Task instructions – Line by line, please look for the word "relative" in the following records, then copy each line you find it in.

Records for the exercise –
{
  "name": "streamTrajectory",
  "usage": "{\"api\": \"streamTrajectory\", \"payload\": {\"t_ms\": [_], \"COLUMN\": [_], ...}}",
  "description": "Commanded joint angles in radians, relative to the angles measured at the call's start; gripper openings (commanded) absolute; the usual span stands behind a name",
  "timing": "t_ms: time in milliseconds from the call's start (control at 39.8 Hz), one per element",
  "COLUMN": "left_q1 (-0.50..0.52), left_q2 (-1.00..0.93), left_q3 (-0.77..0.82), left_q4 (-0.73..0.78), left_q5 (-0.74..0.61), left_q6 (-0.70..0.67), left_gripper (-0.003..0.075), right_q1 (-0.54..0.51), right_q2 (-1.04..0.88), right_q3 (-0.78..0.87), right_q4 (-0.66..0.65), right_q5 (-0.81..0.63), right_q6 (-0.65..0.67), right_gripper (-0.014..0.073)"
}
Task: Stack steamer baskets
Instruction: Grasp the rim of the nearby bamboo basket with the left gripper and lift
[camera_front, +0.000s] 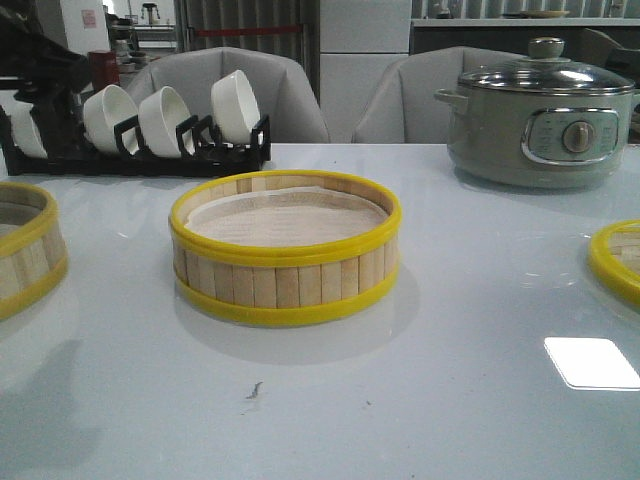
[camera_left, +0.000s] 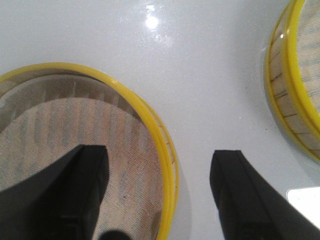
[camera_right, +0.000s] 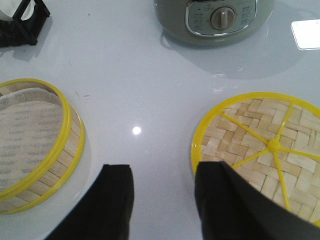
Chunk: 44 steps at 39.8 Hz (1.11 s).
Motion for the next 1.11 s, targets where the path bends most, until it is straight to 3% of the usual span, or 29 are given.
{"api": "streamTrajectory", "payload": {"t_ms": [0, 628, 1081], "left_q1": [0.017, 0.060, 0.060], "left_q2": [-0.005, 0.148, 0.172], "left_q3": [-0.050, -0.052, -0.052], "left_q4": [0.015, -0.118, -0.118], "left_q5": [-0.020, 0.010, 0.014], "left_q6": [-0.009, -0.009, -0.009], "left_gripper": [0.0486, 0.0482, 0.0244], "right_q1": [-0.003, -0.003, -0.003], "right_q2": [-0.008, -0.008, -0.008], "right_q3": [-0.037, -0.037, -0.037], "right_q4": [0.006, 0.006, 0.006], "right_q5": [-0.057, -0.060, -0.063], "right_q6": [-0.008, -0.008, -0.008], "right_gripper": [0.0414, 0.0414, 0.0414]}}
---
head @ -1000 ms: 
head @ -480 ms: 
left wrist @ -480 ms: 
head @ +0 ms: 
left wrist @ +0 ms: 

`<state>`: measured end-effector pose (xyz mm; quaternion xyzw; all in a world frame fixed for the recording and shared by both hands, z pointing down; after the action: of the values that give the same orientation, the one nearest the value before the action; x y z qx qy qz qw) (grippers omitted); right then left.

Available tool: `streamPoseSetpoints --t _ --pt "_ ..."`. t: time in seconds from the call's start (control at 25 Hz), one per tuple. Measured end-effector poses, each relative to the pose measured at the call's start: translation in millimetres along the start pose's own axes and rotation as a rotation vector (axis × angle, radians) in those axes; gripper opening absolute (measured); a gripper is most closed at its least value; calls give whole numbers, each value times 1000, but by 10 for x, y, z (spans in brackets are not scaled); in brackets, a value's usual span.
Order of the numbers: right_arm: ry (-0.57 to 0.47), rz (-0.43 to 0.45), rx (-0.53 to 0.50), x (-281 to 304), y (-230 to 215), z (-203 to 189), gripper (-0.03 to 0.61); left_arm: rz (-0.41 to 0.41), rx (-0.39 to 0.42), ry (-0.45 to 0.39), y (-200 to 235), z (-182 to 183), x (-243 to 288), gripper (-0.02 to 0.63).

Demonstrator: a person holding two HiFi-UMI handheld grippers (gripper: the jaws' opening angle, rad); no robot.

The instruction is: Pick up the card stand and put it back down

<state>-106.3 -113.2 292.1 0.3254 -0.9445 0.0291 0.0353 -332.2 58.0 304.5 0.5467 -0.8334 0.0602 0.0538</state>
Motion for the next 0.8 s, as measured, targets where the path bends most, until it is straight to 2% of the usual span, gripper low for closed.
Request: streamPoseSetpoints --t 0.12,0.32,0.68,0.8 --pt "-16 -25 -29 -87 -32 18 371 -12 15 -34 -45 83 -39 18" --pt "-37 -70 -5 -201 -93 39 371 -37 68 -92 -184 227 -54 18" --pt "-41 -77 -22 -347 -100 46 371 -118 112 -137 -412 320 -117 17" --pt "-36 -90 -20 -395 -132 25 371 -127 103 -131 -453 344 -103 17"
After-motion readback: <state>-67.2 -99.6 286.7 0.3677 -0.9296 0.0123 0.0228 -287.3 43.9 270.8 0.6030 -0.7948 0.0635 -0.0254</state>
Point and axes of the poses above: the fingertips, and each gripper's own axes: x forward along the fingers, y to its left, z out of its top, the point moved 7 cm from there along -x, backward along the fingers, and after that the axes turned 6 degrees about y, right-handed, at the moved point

Final answer –
  "description": "Commanded joint angles in radians, relative to the angles measured at the call's start; gripper openings (commanded) absolute; the usual span stands behind a name",
Available tool: `streamPoseSetpoints --t _ --pt "_ ..."`. t: time in seconds from the call's start (control at 25 Hz), one per tuple. Measured end-effector poses, each relative to the pose measured at the call's start: translation in millimetres along the start pose's own axes and rotation as a rotation vector (axis × angle, radians) in those axes; gripper opening absolute (measured); a gripper is most closed at its least value; calls give whole numbers, each value times 1000, but by 10 for x, y, z (spans in brackets are not scaled); in brackets, a value's usual span.

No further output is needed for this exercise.